Desde o último dia 09, o site que ele edita revela uma série de conversas vazadas que mostram Moro e Deltan Dallagnol combinando estratégias de investigação e de comunicação com a imprensa no âmbito da Operação Lava Jato.
Segundo as revelações, o ex-juiz sugeriu mudanças nas ordens das operações, antecipou ao menos uma decisão e deu pistas informais de investigações nos casos envolvendo o ex-presidente Luiz Inácio Lula da Silva (PT).
O último artigo sobre o caso foi publicado no domingo (23), em parceria com o jornal Folha de S. Paulo. No texto, aparece uma troca de mensagens entre Moro e Dallagnol, em que os dois discutem formas de o juiz não se indispor com o Supremo Tribunal Federal.
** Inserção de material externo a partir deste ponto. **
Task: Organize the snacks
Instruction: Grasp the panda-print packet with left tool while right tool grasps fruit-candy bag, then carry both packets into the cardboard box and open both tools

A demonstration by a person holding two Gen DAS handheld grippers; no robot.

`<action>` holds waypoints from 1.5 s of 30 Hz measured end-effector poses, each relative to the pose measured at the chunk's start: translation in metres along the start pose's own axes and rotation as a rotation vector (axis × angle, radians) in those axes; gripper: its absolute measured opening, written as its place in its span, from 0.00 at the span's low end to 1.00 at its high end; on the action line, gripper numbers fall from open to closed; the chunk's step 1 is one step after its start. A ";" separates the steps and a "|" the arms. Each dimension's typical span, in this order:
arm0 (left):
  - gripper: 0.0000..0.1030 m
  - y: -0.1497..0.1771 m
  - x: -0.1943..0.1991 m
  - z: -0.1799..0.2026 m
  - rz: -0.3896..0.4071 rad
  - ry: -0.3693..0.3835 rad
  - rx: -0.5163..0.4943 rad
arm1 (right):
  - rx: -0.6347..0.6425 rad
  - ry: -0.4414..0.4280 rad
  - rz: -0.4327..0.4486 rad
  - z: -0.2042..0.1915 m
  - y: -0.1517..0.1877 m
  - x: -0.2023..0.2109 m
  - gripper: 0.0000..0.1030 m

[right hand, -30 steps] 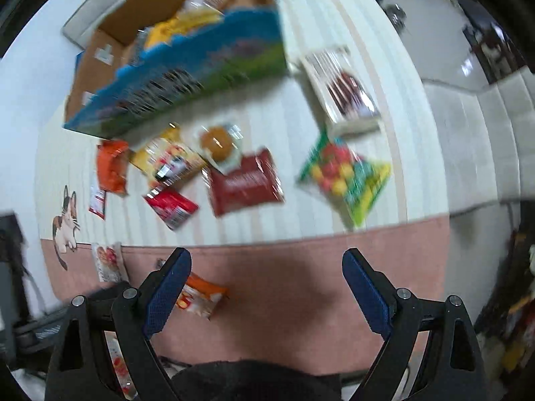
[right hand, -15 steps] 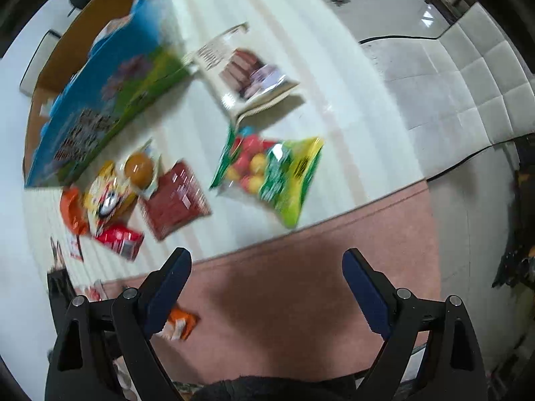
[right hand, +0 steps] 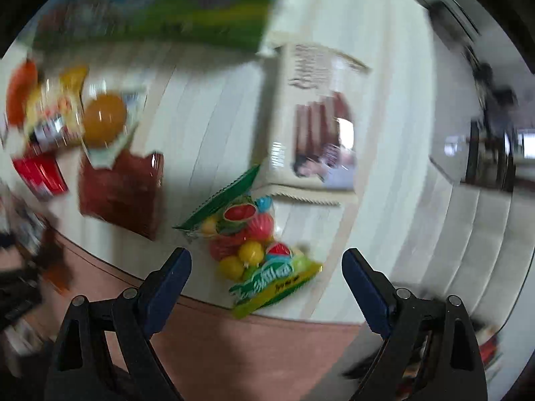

Após a publicação, Moro foi ao Twitter e publicou uma frase em latim, do poeta romano Horácio: parturiunt montes, nascetur ridiculus mus (a montanha pariu um ridículo rato).
Na visão do ministro, o conteúdo divulgado, apesar das altas expectativas criadas pelo jornalista, era de pequena importância.
Moro e Deltan não garantem a autenticidade das mensagens, ao mesmo tempo em que destacam que elas, até agora, não mostraram nenhuma ilegalidade.
Como as revelações vieram a público por uma reportagem, ainda será necessária uma extensa investigação, provavelmente conduzida pela Polícia Federal, para confirmar as implicações jurídicas.
O vazamento de informações sigilosas no âmbito da Lava Jato tem sido comum desde o início da operação em 2014.